Page MenuHomePhabricator

return/returnto query not always hashed as intended
Closed, DeclinedPublic

Description

tl;dr there are issues with using the returnto query parameter to correlate with other events.

To reproduce:

In the EventLogging data, you'll see events like this:

  • "query": "title=Special%3ACreateAccount&returnto=102b47c1303a182d384587bac8f350ea9812808da1262092106d185a5687d2b47b1d25a97ea1111f4abf077282dc9ca5ea6056789bf37d8ddb55b8ec3d7379df&returntoquery=action%3Dedit"
  • "query": "title=Special%3AWelcomeSurvey&returnto=102b47c1303a182d384587bac8f350ea9812808da1262092106d185a5687d2b47b1d25a97ea1111f4abf077282dc9ca5ea6056789bf37d8ddb55b8ec3d7379df&returntoquery=action%3Dedit&group=exp1_group1",

These first two events are generated when creating the account then getting redirected to the user survey. When you end up back on https://en.wikipedia.beta.wmflabs.org/w/index.php?title=Portal_talk:Featured_content&action=edit&redlink=1, the event looks like this:

"event": {
   "user_id": 23,
   "page_title": "Editing Talk:d518ef5aea7fd7fb161aa1bcf5809d8c7fc57b2fb4f87fc13891120f2746f9b2adf52e1c2aaa6c38a89e4d5c2926a4efe9033c9ab2b9c46cc2ea19e5506d6f32",
   "title": "d518ef5aea7fd7fb161aa1bcf5809d8c7fc57b2fb4f87fc13891120f2746f9b2adf52e1c2aaa6c38a89e4d5c2926a4efe9033c9ab2b9c46cc2ea19e5506d6f32",
   "permission_errors": "",
   "namespace": 1,
   "request_method": "GET",
   "is_mobile": false,
   "path": "/mediawiki/index.php",
   "action": "edit",
   "http_response_code": 200,
   "query": "title=Talk:f6de99c18b28cb6ad79732f03c767cead43cf97d0fb335dd142b495d733036899034f03f45969fb29bae10dee6e95d6e82d3d1021fa453c67c48928a2d0d7832&action=edit",
   "page_id": "3842ebe5ceb3e08d523250779443c8dd1d122fd754dab43373b7202abbceed8d65ed59b4ea7ecad5c0163c85f231aa6e4f399232c540cec26da9654c58efdf4f"
 },

As you can see, 102b47c1303a182d384587bac8f350ea9812808da1262092106d185a5687d2b47b1d25a97ea1111f4abf077282dc9ca5ea6056789bf37d8ddb55b8ec3d7379df is not found in the GET for the page you're editing, although it should be.

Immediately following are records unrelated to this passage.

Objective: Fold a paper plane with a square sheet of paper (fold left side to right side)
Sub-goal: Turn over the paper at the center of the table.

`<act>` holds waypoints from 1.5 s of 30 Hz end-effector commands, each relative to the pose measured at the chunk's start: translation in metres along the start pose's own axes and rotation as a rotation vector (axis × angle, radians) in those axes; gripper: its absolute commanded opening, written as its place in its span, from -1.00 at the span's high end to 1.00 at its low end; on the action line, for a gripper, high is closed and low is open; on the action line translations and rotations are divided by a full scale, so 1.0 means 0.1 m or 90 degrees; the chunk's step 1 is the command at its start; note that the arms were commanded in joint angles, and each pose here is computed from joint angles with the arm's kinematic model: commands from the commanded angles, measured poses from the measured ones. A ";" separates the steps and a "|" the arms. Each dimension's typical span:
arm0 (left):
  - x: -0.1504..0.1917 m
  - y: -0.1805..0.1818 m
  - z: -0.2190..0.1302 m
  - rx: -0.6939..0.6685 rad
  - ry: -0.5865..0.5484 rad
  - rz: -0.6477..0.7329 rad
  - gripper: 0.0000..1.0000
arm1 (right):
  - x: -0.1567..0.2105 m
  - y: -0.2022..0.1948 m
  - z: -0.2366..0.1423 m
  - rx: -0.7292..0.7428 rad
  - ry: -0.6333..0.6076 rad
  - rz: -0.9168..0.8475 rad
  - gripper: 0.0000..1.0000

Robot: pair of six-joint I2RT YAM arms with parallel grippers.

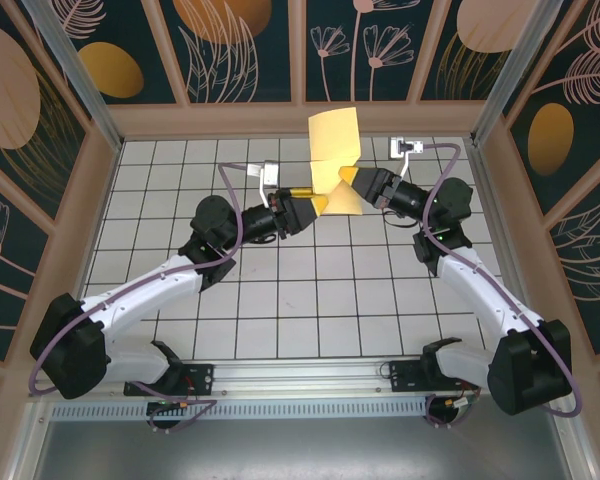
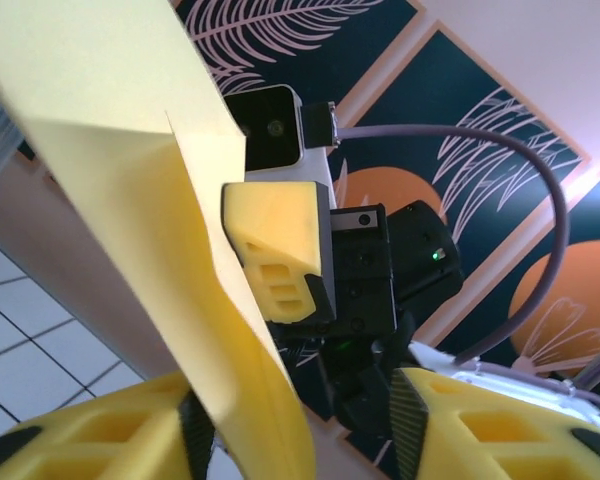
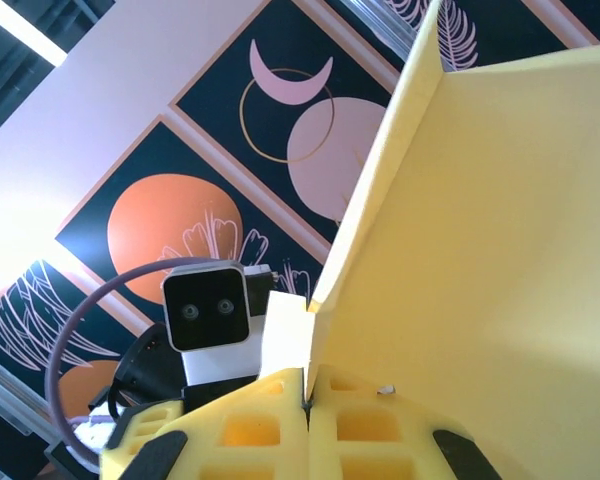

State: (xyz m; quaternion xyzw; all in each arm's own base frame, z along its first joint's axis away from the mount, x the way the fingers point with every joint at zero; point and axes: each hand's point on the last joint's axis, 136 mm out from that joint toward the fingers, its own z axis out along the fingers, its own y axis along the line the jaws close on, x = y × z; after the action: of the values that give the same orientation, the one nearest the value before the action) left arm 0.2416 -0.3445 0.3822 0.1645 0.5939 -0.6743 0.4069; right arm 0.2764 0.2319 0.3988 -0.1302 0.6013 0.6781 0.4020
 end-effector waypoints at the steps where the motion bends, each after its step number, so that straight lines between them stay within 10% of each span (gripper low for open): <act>1: -0.05 -0.14 -0.02 0.039 -0.012 0.015 0.17 | -0.08 0.24 0.01 -0.040 -0.013 -0.033 1.00; 14: 0.01 0.12 -0.01 -0.026 -0.011 0.002 0.83 | 0.00 0.13 -0.03 -0.001 -0.001 -0.037 1.00; 20: 0.08 0.36 -0.03 -0.096 0.002 0.011 1.00 | 0.03 -0.06 -0.08 0.064 0.004 -0.042 0.59; 27: 0.31 1.11 -0.33 -0.357 0.073 0.078 1.00 | -0.06 -0.79 -0.70 0.363 -0.053 -0.039 -0.06; 35: 0.62 2.02 -1.24 -0.842 0.212 0.185 1.00 | 0.12 -1.57 -2.01 0.834 -0.109 -0.043 -0.12; 45: 1.32 2.49 -1.42 -1.092 0.385 0.206 1.00 | 0.29 -1.71 -2.39 0.903 -0.136 -0.038 -0.15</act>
State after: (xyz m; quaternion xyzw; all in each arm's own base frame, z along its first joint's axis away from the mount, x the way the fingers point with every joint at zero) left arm 0.3157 -0.2753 0.0998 0.0695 0.9410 0.0506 0.3274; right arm 0.3079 0.0259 0.2054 0.2101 0.8482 0.1496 0.4626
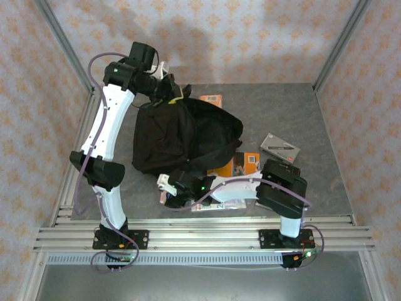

There are two issues. One is that the URL when you click "Create account" on https://en.wikipedia.beta.wmflabs.org/w/index.php?title=Portal_talk:Featured_content&action=edit&redlink=1 takes you to https://en.wikipedia.beta.wmflabs.org/w/index.php?title=Special:CreateAccount&campaign=anoneditwarning&returnto=Portal_talk%3AFeatured_content, so : is transformed to %3A, and that raw value is encoded rather than :. We could work around that, but there's still a second problem: we could hash returnto=Portal_talk:Featured_content but in the "View" event we are hashing "Featured_content" and not "Portal_talk:Featured_content", so it's not possible to correlate the hashed returnto parameter with subsequent events.

Maybe this isn't such a big deal, since we might just look at the stream of events rather than looking at what's in "returnto" but wanted to note it for @nettrom_WMF and @MMiller_WMF to consider.

Event Timeline

I looked through the questions we're asking about new users, particularly around account creation, and this issue isn't a problem for us.
We're only concerned about the context in which the account was created (reading/editing, which is answered by the ServerSideAccountCreation schema) rather than more specifically what the users were reading prior to creating their account. It's still worthwhile to take note of this, so I've created T210434 to track the things I need to keep in mind as I'm working with the data.